* _Activity_:
Retype all of the records precisely.
[Input data — start]
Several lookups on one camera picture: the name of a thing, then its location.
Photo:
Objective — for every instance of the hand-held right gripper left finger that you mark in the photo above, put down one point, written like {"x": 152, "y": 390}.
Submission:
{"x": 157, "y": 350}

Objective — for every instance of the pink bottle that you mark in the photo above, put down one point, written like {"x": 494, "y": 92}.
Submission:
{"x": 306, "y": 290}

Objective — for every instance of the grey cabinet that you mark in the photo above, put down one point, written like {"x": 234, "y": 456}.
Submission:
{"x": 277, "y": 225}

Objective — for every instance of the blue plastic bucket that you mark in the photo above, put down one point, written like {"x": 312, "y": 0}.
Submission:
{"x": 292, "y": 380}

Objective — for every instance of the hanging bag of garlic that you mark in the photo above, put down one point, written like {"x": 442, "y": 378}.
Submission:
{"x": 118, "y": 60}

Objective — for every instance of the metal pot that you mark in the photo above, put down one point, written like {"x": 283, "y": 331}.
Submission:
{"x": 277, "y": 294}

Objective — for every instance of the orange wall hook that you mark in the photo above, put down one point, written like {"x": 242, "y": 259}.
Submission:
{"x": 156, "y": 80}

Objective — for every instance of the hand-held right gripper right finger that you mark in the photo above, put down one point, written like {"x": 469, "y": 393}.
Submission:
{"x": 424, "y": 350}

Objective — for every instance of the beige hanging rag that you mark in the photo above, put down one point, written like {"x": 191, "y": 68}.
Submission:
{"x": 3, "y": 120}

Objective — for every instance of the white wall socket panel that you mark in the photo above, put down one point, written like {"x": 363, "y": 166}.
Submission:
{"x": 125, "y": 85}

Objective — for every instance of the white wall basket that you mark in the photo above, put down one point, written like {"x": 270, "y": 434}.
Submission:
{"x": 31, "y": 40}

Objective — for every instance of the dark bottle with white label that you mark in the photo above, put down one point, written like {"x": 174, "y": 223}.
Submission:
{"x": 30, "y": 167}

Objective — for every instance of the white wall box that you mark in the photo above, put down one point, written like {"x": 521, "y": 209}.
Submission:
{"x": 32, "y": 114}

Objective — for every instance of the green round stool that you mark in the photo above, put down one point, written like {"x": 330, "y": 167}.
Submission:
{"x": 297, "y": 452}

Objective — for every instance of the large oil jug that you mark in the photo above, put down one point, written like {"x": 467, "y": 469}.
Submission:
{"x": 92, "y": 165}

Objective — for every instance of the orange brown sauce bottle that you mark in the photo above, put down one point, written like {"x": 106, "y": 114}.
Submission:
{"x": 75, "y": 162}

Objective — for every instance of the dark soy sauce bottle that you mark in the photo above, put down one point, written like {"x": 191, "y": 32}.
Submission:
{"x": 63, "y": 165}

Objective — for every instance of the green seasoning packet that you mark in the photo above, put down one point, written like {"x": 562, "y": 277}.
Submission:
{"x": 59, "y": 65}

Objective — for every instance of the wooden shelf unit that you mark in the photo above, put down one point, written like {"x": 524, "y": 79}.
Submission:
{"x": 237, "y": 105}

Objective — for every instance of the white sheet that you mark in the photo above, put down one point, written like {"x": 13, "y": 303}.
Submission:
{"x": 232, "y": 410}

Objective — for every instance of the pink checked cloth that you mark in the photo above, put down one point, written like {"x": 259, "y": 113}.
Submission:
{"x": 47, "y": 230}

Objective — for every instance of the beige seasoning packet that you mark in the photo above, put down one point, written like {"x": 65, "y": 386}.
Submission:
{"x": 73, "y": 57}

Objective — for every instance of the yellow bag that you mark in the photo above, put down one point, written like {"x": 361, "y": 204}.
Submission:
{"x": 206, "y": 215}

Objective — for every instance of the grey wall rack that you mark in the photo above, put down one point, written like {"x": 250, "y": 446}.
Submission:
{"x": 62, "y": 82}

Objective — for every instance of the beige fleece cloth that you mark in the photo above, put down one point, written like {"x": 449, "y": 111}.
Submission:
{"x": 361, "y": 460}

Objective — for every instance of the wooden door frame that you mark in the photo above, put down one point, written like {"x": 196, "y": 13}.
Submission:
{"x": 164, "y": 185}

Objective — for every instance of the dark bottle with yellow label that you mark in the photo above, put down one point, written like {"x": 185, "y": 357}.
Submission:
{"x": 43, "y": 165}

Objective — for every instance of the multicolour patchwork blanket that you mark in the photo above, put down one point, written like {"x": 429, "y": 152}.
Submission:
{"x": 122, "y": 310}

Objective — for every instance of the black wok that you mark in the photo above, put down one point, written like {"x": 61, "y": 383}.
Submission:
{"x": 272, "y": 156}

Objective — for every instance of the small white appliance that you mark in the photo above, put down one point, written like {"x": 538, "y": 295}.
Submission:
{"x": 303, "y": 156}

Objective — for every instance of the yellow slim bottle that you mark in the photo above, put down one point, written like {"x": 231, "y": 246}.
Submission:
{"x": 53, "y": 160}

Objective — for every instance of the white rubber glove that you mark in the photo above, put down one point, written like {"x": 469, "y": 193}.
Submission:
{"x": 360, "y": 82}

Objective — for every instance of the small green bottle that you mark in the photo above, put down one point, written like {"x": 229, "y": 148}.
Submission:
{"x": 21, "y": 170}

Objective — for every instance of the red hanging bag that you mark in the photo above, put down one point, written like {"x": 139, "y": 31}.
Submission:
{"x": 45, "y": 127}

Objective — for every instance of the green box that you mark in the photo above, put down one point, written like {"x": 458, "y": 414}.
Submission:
[Input data — finish]
* _Your response_:
Several lookups on one camera picture: the name of a thing, then its location.
Photo:
Objective — for every instance of the hand-held right gripper left finger that you mark in the photo above, put down one point, written like {"x": 152, "y": 390}.
Submission:
{"x": 157, "y": 350}

Objective — for every instance of the pink bottle that you mark in the photo above, put down one point, written like {"x": 494, "y": 92}.
Submission:
{"x": 306, "y": 290}

Objective — for every instance of the grey cabinet that you mark in the photo above, put down one point, written like {"x": 234, "y": 456}.
Submission:
{"x": 277, "y": 225}

Objective — for every instance of the blue plastic bucket that you mark in the photo above, put down one point, written like {"x": 312, "y": 0}.
Submission:
{"x": 292, "y": 380}

Objective — for every instance of the hanging bag of garlic that you mark in the photo above, put down one point, written like {"x": 442, "y": 378}.
Submission:
{"x": 118, "y": 60}

Objective — for every instance of the metal pot that you mark in the photo above, put down one point, written like {"x": 283, "y": 331}.
Submission:
{"x": 277, "y": 294}

Objective — for every instance of the orange wall hook that you mark in the photo above, put down one point, written like {"x": 242, "y": 259}.
Submission:
{"x": 156, "y": 80}

Objective — for every instance of the hand-held right gripper right finger that you mark in the photo above, put down one point, written like {"x": 469, "y": 393}.
Submission:
{"x": 424, "y": 350}

Objective — for every instance of the beige hanging rag that you mark in the photo above, put down one point, written like {"x": 191, "y": 68}.
Submission:
{"x": 3, "y": 120}

Objective — for every instance of the white wall socket panel that you mark in the photo above, put down one point, written like {"x": 363, "y": 166}.
Submission:
{"x": 125, "y": 85}

Objective — for every instance of the white wall basket that you mark in the photo above, put down one point, written like {"x": 270, "y": 434}.
Submission:
{"x": 31, "y": 40}

Objective — for every instance of the dark bottle with white label that you mark in the photo above, put down one point, written like {"x": 174, "y": 223}.
Submission:
{"x": 30, "y": 167}

Objective — for every instance of the white wall box that you mark in the photo above, put down one point, written like {"x": 521, "y": 209}.
Submission:
{"x": 32, "y": 114}

Objective — for every instance of the green round stool that you mark in the photo above, put down one point, written like {"x": 330, "y": 167}.
Submission:
{"x": 297, "y": 452}

Objective — for every instance of the large oil jug that you mark in the photo above, put down one point, written like {"x": 467, "y": 469}.
Submission:
{"x": 92, "y": 165}

Objective — for every instance of the orange brown sauce bottle that you mark in the photo above, put down one point, written like {"x": 106, "y": 114}.
Submission:
{"x": 75, "y": 162}

Objective — for every instance of the dark soy sauce bottle that you mark in the photo above, put down one point, written like {"x": 191, "y": 32}.
Submission:
{"x": 63, "y": 165}

Objective — for every instance of the green seasoning packet that you mark in the photo above, put down one point, written like {"x": 562, "y": 277}.
Submission:
{"x": 59, "y": 65}

Objective — for every instance of the wooden shelf unit that you mark in the photo above, put down one point, written like {"x": 524, "y": 79}.
Submission:
{"x": 237, "y": 105}

Objective — for every instance of the white sheet that you mark in the photo above, put down one point, written like {"x": 13, "y": 303}.
Submission:
{"x": 232, "y": 410}

Objective — for every instance of the pink checked cloth that you mark in the photo above, put down one point, written like {"x": 259, "y": 113}.
Submission:
{"x": 47, "y": 230}

Objective — for every instance of the beige seasoning packet that you mark in the photo above, put down one point, written like {"x": 65, "y": 386}.
Submission:
{"x": 73, "y": 57}

Objective — for every instance of the yellow bag that you mark in the photo above, put down one point, written like {"x": 361, "y": 204}.
Submission:
{"x": 206, "y": 215}

Objective — for every instance of the grey wall rack that you mark in the photo above, put down one point, written like {"x": 250, "y": 446}.
Submission:
{"x": 62, "y": 82}

Objective — for every instance of the beige fleece cloth that you mark in the photo above, put down one point, written like {"x": 449, "y": 111}.
Submission:
{"x": 361, "y": 460}

Objective — for every instance of the wooden door frame that you mark in the photo above, put down one point, written like {"x": 196, "y": 13}.
Submission:
{"x": 164, "y": 185}

Objective — for every instance of the dark bottle with yellow label that you mark in the photo above, put down one point, written like {"x": 185, "y": 357}.
Submission:
{"x": 43, "y": 165}

Objective — for every instance of the multicolour patchwork blanket that you mark in the photo above, put down one point, written like {"x": 429, "y": 152}.
Submission:
{"x": 122, "y": 310}

Objective — for every instance of the black wok that you mark in the photo above, put down one point, written like {"x": 61, "y": 383}.
Submission:
{"x": 272, "y": 156}

Objective — for every instance of the small white appliance that you mark in the photo above, put down one point, written like {"x": 538, "y": 295}.
Submission:
{"x": 303, "y": 156}

Objective — for every instance of the yellow slim bottle that you mark in the photo above, put down one point, written like {"x": 231, "y": 246}.
Submission:
{"x": 53, "y": 160}

Objective — for every instance of the white rubber glove that you mark in the photo above, put down one point, written like {"x": 469, "y": 193}.
Submission:
{"x": 360, "y": 82}

Objective — for every instance of the small green bottle that you mark in the photo above, put down one point, written like {"x": 229, "y": 148}.
Submission:
{"x": 21, "y": 170}

Objective — for every instance of the red hanging bag that you mark in the photo above, put down one point, written like {"x": 139, "y": 31}.
Submission:
{"x": 45, "y": 127}

Objective — for every instance of the green box that you mark in the photo above, put down one point, written like {"x": 458, "y": 414}.
Submission:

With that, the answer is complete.